Exactly the same number is fine, so if the 8 slowest tests are all tagged that's great - as soon as one finishes, a process if freed up for a faster test to start.
Once you get to 9 @group #slow tests with 8 concurrency, the risk is that the 9th slow test is the slowest one - say a test that takes 5 minutes, and it's been displaced by a test that takes 45s that runs first, now the test run is going to be at least 5m 45s. If the 9th test takes 90 seconds, then it'd be 90s + 45s which is usually fine, but this is where it gets into diminishing returns very quickly. Unfortunately speaking from experience here...
So it's best to tag the minimum number of tests as @group #slow to avoid overhangs, and let ordering (improved by the discovery MR) take care of the rest. It may be the case with scheduler that the ideal minimum number of tests to tag is exactly 8 :) at least until the discovery MR lands and changes things again.
- 🇬🇧United Kingdom catch
By the way, is there any way to widen the summatry output?
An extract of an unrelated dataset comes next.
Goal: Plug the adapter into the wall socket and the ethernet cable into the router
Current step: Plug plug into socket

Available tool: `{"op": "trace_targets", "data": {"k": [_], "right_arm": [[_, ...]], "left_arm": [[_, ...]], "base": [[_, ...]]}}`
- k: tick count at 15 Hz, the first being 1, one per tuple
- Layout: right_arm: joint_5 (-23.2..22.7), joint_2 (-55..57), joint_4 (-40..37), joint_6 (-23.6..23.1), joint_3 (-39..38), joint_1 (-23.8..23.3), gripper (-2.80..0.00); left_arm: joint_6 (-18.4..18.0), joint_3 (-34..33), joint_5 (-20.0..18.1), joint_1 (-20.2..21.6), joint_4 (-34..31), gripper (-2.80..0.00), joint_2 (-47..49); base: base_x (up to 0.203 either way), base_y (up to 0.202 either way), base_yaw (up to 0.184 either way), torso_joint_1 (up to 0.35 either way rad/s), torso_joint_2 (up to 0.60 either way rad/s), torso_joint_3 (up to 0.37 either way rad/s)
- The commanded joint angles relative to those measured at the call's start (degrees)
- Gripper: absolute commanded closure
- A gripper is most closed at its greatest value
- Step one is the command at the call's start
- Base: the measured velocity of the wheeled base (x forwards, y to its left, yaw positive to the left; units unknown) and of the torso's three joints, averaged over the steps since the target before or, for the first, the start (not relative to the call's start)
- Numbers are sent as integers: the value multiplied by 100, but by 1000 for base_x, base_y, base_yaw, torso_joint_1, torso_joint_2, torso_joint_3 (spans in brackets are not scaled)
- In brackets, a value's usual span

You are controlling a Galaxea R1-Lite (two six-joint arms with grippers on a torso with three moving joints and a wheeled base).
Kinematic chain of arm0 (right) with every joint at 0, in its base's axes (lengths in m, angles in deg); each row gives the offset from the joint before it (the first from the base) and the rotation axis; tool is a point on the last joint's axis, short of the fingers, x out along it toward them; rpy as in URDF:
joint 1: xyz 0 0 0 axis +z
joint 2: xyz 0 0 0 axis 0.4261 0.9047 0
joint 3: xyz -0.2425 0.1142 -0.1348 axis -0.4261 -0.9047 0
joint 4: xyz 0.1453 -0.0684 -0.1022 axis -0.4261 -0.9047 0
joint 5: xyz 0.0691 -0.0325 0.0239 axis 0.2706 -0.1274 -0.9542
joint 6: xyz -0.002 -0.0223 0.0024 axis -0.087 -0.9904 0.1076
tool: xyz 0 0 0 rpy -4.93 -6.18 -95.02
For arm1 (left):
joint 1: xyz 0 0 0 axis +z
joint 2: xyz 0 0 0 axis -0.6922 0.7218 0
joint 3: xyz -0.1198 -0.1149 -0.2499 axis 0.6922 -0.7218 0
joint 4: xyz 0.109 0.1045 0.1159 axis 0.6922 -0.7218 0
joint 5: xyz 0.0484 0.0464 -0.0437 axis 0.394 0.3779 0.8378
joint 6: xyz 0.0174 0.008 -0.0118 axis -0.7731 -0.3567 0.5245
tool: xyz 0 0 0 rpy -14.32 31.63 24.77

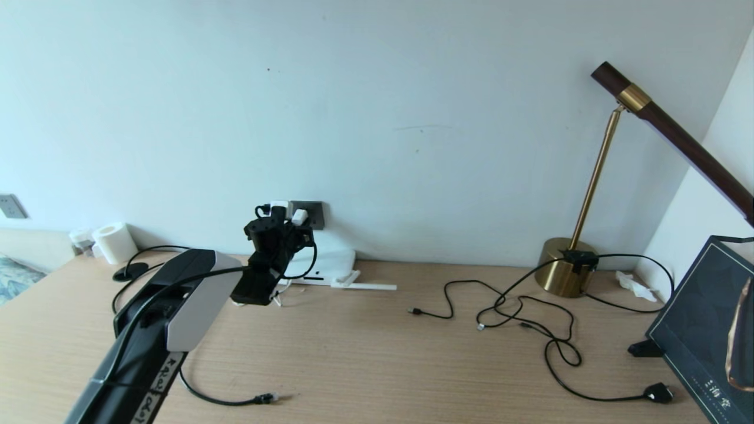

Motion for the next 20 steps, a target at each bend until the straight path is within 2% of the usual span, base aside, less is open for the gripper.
{"op": "trace_targets", "data": {"k": [1,14,17,20], "right_arm": [[0,0,-5,1,-2,1,0],[0,0,-5,1,-2,1,0],[0,0,-5,1,-2,1,0],[0,0,-5,1,-2,1,0]], "left_arm": [[0,30,3,0,15,0,21],[35,40,-6,0,-57,0,38],[234,40,2,-8,-107,0,-6],[246,31,5,-8,-145,0,-23]], "base": [[0,0,0,0,0,0],[0,0,0,0,0,0],[0,0,0,0,0,0],[0,0,0,0,0,0]]}}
T
I think something like this just landed in 11.2, iirc it truncates from the right instead of the left, or something like that now,so next minor might pick that up already.
- 🇬🇧United Kingdom jonathan1055
Here are the visual results from the sets of tests when we started with 4 #slow, then added the 5th and the 6th. "Total minutes" is the combined time of all tests, which is obviously much larger than the elapsed time, but I just added that for interest.
I have not done any more test runs with the two (7th and 8th) you mentioned in comment 23. There is some variation in the positions. The javascript and rules integration tests seem to have the most variability, looking the colours.
- 🇬🇧United Kingdom catch
📌 Deprecate TestDiscovery test file scanning, use PHPUnit API instead Active is in 11.2 now, so while this can't be committed yet, I think it would be possible to test scheduler without @group #slow and see how it gets on with next minor, ideally both with and without the change here. if it's neutral or better, then this might be ready to go (with concurrency of 6 or 8, probably not 4) when 11.2.0 is tagged.